第470章 飞上天
这时,《时代》周刊的刘祥成已经发觉不对劲。“这不象你平时的作风。”
“是吗?”馀切露出一个绷不住的笑容。
刘祥成意识到马上有重磅新闻发生:“你是不是知道些什么?”
“我什么也不知道。我是无辜的,我都没出过东京都市圈,我能干什么?”
是啊!
无论如何,也和馀切没有关系。但是,怎么会和他没有关系呢?
刘祥成陷入到了逻辑怪圈。
“我可以写下来吗?我不知道现在发生了什么,但我相信后人的智慧。”
“等我死了再说。”馀切严肃道,“我活着的时候,不希望看到你任何有关文本。”
馀切越是这么说,刘祥成就越是知道事情严重。
但他百思不得其解:现在东京新宿地区十步一岗,五步一哨,数万名警察守在这里,还能发生什么呢?
《巴黎竞赛画报》的查得很快也发觉事情不对劲。他不敢问馀切,而是问同为记者的刘祥成:“东方馀说了什么?那群日本人疯了一样说一些我听不懂的话,我看他们快崩溃了。”
刘祥成摇头道:“什么也别问,只管记住今晚。”
晚上七点,新宿御苑外边的街道,被格外严实严密地封锁住,从全日本调来的警察穿着制服,在道路两边侧拉出一条条长长的隔离般的警戒线。
葬礼正式举行。
竹下政府最后一次邀请馀切上台讲话。
“根据情报,策划恐怖袭击的是全共斗”下一个名为革劳协解放派”的组织,他们一定会搞破坏,只有你面向电视媒体说话才可能有用。
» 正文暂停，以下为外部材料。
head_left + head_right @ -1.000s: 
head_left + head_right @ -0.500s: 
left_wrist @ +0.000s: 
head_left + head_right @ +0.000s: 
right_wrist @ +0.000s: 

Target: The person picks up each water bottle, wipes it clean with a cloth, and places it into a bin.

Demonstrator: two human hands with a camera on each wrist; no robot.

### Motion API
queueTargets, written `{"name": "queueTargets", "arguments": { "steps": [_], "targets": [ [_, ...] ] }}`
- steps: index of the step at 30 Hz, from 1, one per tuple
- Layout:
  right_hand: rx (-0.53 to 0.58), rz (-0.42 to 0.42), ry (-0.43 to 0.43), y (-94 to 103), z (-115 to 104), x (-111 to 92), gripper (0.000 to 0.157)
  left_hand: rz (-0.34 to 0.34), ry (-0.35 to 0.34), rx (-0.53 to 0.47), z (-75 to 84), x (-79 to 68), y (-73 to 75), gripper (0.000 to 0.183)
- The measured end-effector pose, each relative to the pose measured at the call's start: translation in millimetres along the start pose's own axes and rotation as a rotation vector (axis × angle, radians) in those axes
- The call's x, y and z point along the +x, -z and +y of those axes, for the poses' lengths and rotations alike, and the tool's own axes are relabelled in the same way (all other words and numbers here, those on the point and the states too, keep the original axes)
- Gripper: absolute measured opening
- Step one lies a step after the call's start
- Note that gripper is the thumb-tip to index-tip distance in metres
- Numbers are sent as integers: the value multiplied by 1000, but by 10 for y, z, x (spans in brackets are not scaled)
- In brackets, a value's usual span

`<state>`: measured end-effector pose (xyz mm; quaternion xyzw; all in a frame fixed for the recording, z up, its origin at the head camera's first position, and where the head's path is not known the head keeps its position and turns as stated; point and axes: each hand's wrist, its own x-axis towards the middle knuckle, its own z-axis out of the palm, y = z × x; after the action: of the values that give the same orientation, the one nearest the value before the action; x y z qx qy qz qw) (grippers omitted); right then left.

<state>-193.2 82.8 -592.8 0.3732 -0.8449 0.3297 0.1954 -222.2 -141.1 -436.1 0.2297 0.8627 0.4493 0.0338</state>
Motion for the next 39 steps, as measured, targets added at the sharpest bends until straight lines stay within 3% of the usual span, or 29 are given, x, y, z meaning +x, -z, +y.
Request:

因为你是他们的同志——我们猜测是这样。”
“革劳协解放派”成立于日本的六十年代。主张以武力推翻日本的帝国主义政府,在极端分子当中,他们也算是最为极端的分子,尤其是把矛头指向了裕仁。
对他们来说,反帝反封建首先要反帝,事情慢不得,但也急不得。
这些人认为,裕仁作为当时的战犯头子,一直没有得到清算,使得日本无法成为真正的正常国家。裕仁是一个究极自私自利的人,必须以死谢罪。
这哪里极端了————
馀切婉拒道:“什么?情报竟然是真的!我对此表达谴责,他们这么做是不行的!”
“那您是否愿意————”
“来不及了!”馀切说出对竹下内阁的最后一句话。“也许我们当初能做点什么,但现在已太迟了。”
竹下内阁的人感到大脑一片空白。
一种彻骨的寒意袭来!
这些天他们都被人牵着走,股市大跌,内阁贪腐案,灵枢汽车炸弹案,以及麦克阿瑟的幽灵卷土重来————他们没有什么多馀的精力去思考复杂问题。
一定有什么事情要发生!
不,不对,一定有什么地方没考虑到。
到底在什么地方?
秘书青木伊平转述了馀切的回答,竹下登的心脏顿时狂跳。
“他有没有离开过东京都?”
“没有。”
“他和日本什么组织接触过吗?”
“没有。除了九条会”那群老头子,馀切没有和任何日本组织进行接触。”
不可能!
竹下登喃喃自语:这里面一定有问题,但是,到底在哪里?
贪腐案还是股市?
重大丑闻————
作家的小说————
这些线索交汇在竹下登的脑海中,如同一团乱麻,他本能的抓住了最近的那一个。冥冥中,他预感到馀切的小说《紫日》中很可能存在一些问题。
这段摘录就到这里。